Source material section start
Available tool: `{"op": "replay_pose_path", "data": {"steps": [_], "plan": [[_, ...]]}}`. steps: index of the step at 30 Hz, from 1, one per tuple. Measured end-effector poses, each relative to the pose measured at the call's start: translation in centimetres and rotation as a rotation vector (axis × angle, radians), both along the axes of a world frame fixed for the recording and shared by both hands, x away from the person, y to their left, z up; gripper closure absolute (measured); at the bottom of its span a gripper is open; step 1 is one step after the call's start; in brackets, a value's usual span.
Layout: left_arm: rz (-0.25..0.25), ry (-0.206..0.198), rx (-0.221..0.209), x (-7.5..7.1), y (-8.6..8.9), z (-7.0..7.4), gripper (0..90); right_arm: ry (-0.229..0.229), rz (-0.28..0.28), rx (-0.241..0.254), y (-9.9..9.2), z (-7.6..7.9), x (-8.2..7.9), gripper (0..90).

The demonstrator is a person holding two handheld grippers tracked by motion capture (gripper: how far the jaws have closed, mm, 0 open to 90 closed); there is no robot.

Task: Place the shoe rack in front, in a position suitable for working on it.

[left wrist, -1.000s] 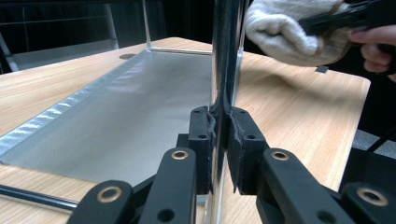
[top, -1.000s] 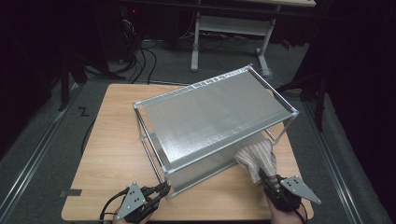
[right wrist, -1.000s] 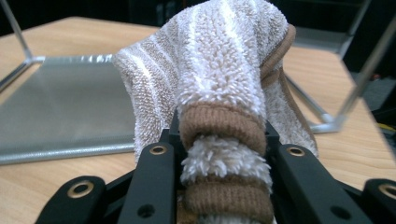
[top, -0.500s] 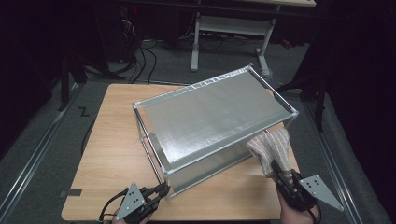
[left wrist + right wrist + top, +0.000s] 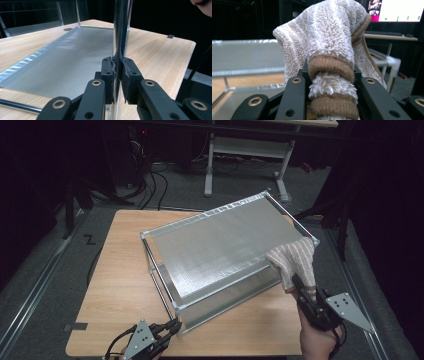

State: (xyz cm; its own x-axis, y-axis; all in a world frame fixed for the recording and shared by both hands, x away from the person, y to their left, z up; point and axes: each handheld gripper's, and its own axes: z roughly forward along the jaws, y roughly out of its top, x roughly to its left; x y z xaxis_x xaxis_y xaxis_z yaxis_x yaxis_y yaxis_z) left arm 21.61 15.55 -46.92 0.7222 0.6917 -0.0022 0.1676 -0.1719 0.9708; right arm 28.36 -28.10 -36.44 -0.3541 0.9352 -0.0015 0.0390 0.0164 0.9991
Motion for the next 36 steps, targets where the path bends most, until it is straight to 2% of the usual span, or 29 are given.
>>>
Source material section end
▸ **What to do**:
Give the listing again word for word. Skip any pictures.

▸ **Answer for this exercise**:
Available tool: `{"op": "replay_pose_path", "data": {"steps": [_], "plan": [[_, ...]]}}`. steps: index of the step at 30 Hz, from 1, one per tuple. Measured end-effector poses, each relative to the pose measured at the call's start: translation in centimetres and rotation as a rotation vector (axis × angle, radians), both along the axes of a world frame fixed for the recording and shared by both hands, x away from the person, y to their left, z up; gripper closure absolute (measured); at the bottom of its span a gripper is open; step 1 is one step after the call's start; in brackets, a value's usual span.
Layout: left_arm: rz (-0.25..0.25), ry (-0.206..0.198), rx (-0.221..0.209), x (-7.5..7.1), y (-8.6..8.9), z (-7.0..7.4), gripper (0..90); right_arm: ry (-0.229..0.229), rz (-0.28..0.28), rx (-0.241..0.254), y (-9.9..9.2), z (-7.6..7.9), x (-8.2..7.9), gripper (0..90).

The demonstrator is a person holding two handheld grippers tracked by motion capture (gripper: how far the jaws have closed, mm, 0 open to 90 closed); there is no robot.

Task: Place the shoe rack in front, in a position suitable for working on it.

[left wrist, -1.000s] 
[top, -1.000s] 
[right wrist, -1.000s] 
[top, -0.500s] 
[left wrist + right wrist + top, +0.000s] 

State: (xyz cm; its own x-axis, y-axis; all in a world frame fixed for the recording and shared by both hands, x away from the person, y to their left, z up; point and axes: each handheld gripper's, and its own axes: z roughly forward along the jaws, y roughly out of its top, x roughly to its left; x y z xaxis_x xaxis_y xaxis_z yaxis_x yaxis_y yaxis_z) left arm 21.61 15.55 -46.92 0.7222 0.6917 -0.0022 0.1676 -0.1719 0.9708; right arm 28.36 -28.10 -36.44 -0.3541 0.9352 -0.0015 0.0390 0.0164 0.9991
Motion for the next 36 steps, targets where the path bends most, until it is straight to 2% of the usual span, or 29 are given.
>>>

What the exercise asked for is complete.